Powell's FORMER Chief of Staff is apparently sad that he is no longer significant, and he knows that the press will cover anyone saying bad things about the President.
says President Bush was "too aloof, too distant from the details"
In other words they would not listen to him, or any of the other bureaucrats at the Department of State.
of post-war planning, allowing underlings to exploit Bush's detachment and make bad decisions. In an Associated Press interview Monday,
Let me see now. Who should be involved in war and post war planning, the Secretary of State and his Chief of Staff, or the Secretary of Defense and others in the Pentagon. I think it should be the latter.
former Powell chief of staff Lawrence Wilkerson also said that wrongheaded ideas for the handling of foreign detainees after Sept. 11 arose from a coterie of White House and Pentagon aides who argued that "the president of the United States is all-powerful," and that the Geneva Conventions were irrelevant.

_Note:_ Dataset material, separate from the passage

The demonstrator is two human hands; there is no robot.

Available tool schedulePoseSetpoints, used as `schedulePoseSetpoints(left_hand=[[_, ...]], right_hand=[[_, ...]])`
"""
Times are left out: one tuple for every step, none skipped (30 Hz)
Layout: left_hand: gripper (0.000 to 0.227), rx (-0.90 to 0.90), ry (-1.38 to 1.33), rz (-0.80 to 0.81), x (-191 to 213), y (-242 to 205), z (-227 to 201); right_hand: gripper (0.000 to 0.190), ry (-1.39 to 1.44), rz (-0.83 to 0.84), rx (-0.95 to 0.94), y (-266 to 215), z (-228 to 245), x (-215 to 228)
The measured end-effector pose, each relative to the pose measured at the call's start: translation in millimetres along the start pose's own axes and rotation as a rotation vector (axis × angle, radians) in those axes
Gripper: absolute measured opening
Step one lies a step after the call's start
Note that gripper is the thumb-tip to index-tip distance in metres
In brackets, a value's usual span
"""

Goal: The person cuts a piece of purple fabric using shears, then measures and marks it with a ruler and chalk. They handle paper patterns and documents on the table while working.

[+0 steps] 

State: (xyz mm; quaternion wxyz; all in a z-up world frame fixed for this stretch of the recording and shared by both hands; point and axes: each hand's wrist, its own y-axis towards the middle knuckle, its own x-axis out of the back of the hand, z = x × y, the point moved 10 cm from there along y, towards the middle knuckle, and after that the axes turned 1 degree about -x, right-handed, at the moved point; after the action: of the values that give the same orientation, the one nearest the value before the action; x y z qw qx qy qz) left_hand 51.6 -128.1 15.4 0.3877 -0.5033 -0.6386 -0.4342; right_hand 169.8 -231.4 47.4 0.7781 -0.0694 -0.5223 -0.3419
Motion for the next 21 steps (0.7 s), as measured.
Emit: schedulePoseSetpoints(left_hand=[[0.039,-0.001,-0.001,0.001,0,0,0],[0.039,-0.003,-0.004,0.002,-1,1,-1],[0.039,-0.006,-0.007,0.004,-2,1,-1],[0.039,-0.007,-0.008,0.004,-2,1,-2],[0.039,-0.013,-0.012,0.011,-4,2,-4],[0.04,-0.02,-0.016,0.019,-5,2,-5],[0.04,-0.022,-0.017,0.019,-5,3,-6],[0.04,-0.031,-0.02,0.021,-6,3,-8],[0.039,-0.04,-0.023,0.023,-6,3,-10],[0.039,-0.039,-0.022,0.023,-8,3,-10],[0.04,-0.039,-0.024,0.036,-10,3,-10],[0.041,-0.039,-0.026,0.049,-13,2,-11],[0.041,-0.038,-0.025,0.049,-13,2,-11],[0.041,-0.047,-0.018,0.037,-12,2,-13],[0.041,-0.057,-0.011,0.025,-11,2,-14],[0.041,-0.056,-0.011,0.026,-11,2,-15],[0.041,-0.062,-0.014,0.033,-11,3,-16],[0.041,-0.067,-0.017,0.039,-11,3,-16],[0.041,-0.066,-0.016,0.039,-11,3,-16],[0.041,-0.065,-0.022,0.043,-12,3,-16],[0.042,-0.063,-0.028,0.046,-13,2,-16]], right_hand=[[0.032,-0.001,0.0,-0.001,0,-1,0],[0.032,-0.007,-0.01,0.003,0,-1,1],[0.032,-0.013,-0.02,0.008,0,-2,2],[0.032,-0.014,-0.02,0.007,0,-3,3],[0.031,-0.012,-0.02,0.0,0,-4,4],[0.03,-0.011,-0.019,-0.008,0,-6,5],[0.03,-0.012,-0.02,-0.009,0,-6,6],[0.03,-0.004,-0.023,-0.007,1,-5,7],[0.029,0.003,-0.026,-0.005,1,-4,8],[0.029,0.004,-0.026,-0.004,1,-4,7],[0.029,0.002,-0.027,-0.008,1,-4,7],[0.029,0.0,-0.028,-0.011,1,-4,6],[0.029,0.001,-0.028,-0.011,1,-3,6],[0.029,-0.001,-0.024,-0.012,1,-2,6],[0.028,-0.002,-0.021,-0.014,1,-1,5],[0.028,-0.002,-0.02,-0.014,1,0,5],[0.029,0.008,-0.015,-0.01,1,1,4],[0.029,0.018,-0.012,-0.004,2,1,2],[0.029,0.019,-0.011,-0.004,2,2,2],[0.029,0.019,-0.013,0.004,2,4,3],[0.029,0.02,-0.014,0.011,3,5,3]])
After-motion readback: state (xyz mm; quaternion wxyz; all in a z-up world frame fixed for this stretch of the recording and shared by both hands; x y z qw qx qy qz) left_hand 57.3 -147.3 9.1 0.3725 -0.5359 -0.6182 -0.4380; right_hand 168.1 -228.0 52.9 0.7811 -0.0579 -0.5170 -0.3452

Actually what they argued, and correctly, is that the Geneva Conventions were written to cover soldiers of a country, fighting in uniform, not terrorists and insurgents dressed in civilian clothes and not in the military of any country.
Wilkerson blamed Vice President Dick Cheney, Secretary of Defense Donald Rumsfeld and like-minded aides. Wilkerson said that Cheney must have sincerely believed that Iraq could be a spawning ground for new terror assaults
Which is true.
, because "otherwise I have to declare him a moron, an idiot or a nefarious bastard."
That sounds more like former Powell chief of staff Lawrence Wilkerson
Wilkerson suggested his former boss may agree with him that Bush was too hands-off about Iraq.